There is another uncomfortable reality.
Some advocates contribute to the problem inadvertently. When debates become personal, when disagreement becomes accusation, when every critic is labelled corrupt, it becomes easier for institutions to dismiss harm reduction as unserious. Scientists then absorb the reputational cost of rhetoric they did not author.
Serious advocacy requires intellectual maturity.
It requires knowing when to defend and when to concede.
It requires openly acknowledging limitations.
It requires accepting that not every study will support your position.
It requires recognising that credibility is both cumulative and fragile.
The scientists are absorbing professional risk so the evidence can enter the record.
Advocates must ensure it survives interpretation.
That means building platforms where dissenting research is discussed carefully. It means engaging journalists with methodologically literate summaries. It means briefing policymakers with clarity rather than outrage. It means connecting clinicians, toxicologists, and behavioural scientists across silos so they are not isolated.
It also means thinking long-term.
Fields do not correct themselves because one paper breaks through. They correct themselves when a body of work accumulates and remains visible long enough to become unavoidable. That visibility is not automatic. It is constructed.
If the researchers who refuse the memo stand alone, the system does not self-correct. It calcifies.
Part I was about the scientists who follow the data even when it isolates them.
Part II is about the responsibility of those who claim to stand beside them.
Support is not applause.
It is literacy.
It is discipline.
It is amplification without distortion.
It is procedural vigilance.
It is persistence.
The scientists are doing their part.
If advocates want to be taken seriously by policymakers, by the media, by history, they must now do theirs.

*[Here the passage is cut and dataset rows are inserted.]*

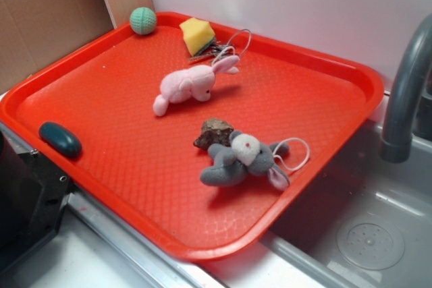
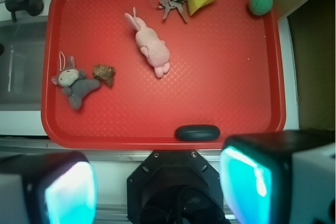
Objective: Grab the gray animal.
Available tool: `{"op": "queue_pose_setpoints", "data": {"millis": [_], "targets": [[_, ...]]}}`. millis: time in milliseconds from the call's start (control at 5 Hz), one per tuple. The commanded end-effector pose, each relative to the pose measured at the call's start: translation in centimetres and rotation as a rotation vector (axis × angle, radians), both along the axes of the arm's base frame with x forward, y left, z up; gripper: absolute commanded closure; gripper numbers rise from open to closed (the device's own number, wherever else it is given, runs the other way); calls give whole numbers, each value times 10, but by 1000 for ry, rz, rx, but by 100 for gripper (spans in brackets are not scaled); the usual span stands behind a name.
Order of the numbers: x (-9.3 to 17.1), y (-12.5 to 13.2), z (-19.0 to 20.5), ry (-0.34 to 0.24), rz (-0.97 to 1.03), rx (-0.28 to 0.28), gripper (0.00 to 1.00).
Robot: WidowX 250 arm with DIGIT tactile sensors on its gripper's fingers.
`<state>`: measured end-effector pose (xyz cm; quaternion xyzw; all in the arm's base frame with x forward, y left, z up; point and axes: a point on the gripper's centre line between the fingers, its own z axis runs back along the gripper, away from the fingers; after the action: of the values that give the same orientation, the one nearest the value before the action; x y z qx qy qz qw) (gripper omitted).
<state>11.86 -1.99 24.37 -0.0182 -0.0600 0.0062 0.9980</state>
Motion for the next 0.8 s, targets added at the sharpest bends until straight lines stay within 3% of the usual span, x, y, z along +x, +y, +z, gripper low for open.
{"op": "queue_pose_setpoints", "data": {"millis": [0, 200, 400, 600], "targets": [[0, 0, 0, 0, 0, 0, 0], [45, -50, -34, -40, -250, -6, 0], [59, -102, -66, -4, -501, 23, 0], [36, -134, -92, -42, -750, 48, 0]]}}
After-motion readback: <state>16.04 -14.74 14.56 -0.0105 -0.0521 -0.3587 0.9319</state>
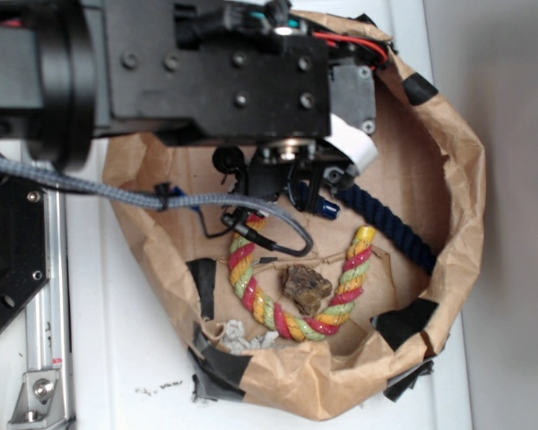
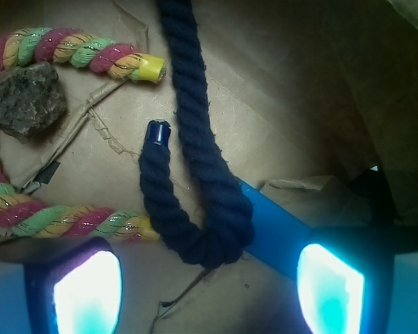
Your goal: Grab the blue block.
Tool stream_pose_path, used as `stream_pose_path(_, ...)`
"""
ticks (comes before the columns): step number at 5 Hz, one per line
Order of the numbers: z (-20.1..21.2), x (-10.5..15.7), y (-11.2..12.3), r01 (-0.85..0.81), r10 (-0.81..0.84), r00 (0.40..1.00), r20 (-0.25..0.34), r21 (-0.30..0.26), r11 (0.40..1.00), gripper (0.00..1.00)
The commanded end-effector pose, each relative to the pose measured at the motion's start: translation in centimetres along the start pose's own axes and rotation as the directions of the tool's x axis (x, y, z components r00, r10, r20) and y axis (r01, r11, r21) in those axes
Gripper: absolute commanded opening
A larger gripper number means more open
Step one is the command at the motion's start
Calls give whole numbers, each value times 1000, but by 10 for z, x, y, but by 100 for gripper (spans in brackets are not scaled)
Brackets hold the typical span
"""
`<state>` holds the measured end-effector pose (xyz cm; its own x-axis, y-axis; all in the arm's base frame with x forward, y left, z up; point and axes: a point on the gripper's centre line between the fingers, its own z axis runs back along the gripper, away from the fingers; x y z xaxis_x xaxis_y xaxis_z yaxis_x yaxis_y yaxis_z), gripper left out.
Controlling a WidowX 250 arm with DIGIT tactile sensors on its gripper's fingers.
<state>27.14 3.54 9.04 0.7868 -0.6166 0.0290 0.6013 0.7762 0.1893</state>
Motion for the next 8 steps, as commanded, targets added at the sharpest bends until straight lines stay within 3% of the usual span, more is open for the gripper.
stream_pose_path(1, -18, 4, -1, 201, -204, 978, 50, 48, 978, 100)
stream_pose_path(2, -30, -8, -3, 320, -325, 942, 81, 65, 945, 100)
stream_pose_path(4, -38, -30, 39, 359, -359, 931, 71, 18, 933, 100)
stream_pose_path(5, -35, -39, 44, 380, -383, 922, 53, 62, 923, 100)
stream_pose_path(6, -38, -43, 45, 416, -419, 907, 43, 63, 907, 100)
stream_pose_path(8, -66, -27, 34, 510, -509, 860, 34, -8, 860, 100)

(Putting this as a separate comment because my first was already long.) I also appreciate your work in bridging the scientists with the consumers and calling for better scientific literacy.

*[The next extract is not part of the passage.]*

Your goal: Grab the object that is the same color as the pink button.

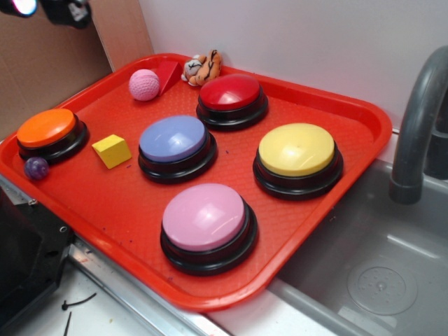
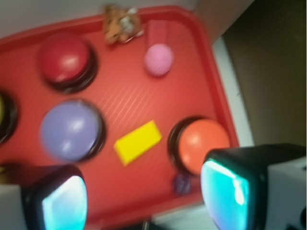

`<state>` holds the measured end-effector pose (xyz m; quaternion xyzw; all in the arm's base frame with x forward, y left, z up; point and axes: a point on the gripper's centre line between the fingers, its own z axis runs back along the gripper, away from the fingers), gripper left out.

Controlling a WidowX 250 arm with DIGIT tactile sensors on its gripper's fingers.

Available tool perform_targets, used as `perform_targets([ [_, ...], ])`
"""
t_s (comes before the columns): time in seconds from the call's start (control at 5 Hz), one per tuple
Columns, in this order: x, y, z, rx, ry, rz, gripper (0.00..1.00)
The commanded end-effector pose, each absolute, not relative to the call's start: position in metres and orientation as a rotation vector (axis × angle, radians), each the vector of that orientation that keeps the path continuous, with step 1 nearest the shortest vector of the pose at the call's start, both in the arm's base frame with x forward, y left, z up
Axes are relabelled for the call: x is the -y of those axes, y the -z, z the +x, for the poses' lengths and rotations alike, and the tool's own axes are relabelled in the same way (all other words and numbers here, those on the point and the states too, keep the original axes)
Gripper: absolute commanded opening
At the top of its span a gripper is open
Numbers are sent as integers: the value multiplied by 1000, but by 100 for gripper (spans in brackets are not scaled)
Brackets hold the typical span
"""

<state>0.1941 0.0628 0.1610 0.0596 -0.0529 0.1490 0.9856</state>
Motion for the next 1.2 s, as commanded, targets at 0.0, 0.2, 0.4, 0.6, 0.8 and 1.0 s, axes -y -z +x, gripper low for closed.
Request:
perform_targets([
  [0.0,-101,-124,236,258,-507,129,100],
  [0.2,-111,-97,255,274,-536,129,100],
  [0.4,-122,-73,274,297,-577,131,100],
  [0.6,-132,-48,283,288,-574,127,100],
  [0.8,-138,-36,285,276,-592,134,93],
  [1.0,-138,-36,283,264,-562,134,0],
])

I also think consumers should continue to tell their personal stories. We humans are usually illogical and that's why producing science can feel like a hopeless task. But emotional stories have a better chance at changing minds. I hope having both the personal stories and the evidence to back it up will have a synergistic effect eventually.
Thank you, Al, for appreciating the work that us scientists do. Roberto's 2-year publication shows how slow the publishing process can be, especially when arguing against the mainstream narrative.

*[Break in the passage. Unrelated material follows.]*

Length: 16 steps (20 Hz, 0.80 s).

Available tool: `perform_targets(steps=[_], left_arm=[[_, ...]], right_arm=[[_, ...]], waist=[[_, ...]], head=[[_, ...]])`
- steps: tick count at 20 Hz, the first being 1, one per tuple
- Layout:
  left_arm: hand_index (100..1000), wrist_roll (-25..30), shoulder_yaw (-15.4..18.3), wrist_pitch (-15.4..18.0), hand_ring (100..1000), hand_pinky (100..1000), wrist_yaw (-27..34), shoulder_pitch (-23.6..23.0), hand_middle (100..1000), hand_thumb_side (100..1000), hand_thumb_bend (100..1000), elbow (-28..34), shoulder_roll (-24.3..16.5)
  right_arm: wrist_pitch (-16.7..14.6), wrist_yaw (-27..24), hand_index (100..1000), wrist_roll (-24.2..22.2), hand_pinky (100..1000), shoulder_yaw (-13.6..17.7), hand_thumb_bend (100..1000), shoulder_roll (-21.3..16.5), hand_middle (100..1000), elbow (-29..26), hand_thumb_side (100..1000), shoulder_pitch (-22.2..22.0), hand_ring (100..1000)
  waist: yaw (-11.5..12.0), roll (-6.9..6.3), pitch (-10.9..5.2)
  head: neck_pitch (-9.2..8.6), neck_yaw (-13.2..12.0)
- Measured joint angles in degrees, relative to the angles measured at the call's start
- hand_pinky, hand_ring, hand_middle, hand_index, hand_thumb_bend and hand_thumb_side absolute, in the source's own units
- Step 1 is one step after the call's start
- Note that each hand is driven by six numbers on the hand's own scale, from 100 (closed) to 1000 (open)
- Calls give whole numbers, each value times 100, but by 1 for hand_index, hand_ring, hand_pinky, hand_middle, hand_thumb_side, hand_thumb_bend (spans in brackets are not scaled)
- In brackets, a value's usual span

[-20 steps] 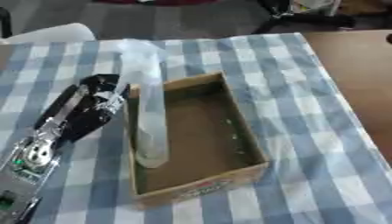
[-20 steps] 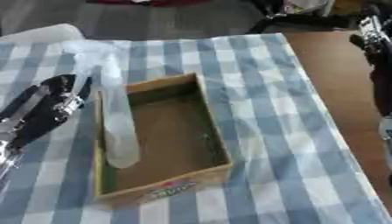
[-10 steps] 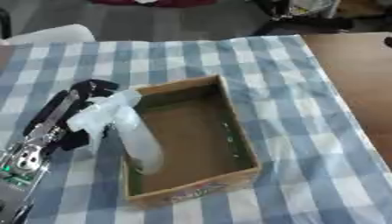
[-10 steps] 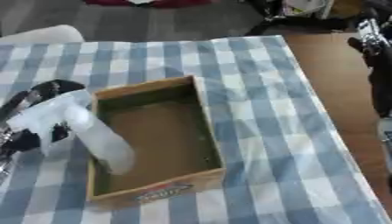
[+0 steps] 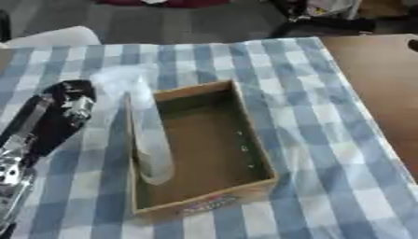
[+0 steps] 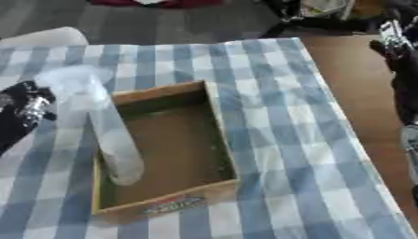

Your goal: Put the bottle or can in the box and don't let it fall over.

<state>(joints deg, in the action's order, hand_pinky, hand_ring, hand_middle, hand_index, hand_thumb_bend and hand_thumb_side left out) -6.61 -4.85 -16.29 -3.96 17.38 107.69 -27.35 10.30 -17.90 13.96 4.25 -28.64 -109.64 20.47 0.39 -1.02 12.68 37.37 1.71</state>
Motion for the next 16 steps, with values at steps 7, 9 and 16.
perform_targets(steps=[7,9,16], left_arm=[[704,-1746,718,228,728,490,741,-293,731,644,100,218,-224],[700,-2061,845,431,725,490,1040,-339,729,673,100,204,-264],[693,-2458,1145,1063,713,461,1978,-427,714,701,100,-4,-289]], right_arm=[[-5,0,877,29,928,30,100,-38,1000,0,534,-37,1000],[-5,0,877,31,928,31,100,-39,1000,0,533,-37,1000],[-7,3,876,33,927,31,100,-47,1000,-1,531,-38,1000]], waist=[[21,-6,-4],[21,-2,-5],[12,8,-5]], head=[[6,42],[11,47],[128,15]])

I've experienced similar publication delays and it's so routine that I didn't even think to complain about it. In my case, since some of my work is funded by Juul, that adds additional barriers. But even if my work is not directly funded, and I do it in my own unpaid overtime, journals still look on me with suspicion. The most recent of many examples is a paper analyzing a public-use dataset (so if anyone is suspicious about our analyses, they are free to do their own and point out where they think we're wrong) and it has rejected from 7 journals so far. Usually without even sending it out for review, but in one case, it *did* go out for review: one peer reviewer was positive, but the other responded to the editor only anonymously (didn't provide comments directly to us authors) to say that we are biased because of our funding, without providing any comments on the actual content. We try to publish in journals indexed in PubMed (so that others can see our work) but for this one, we had to throw in the towel and go to a less visible journal.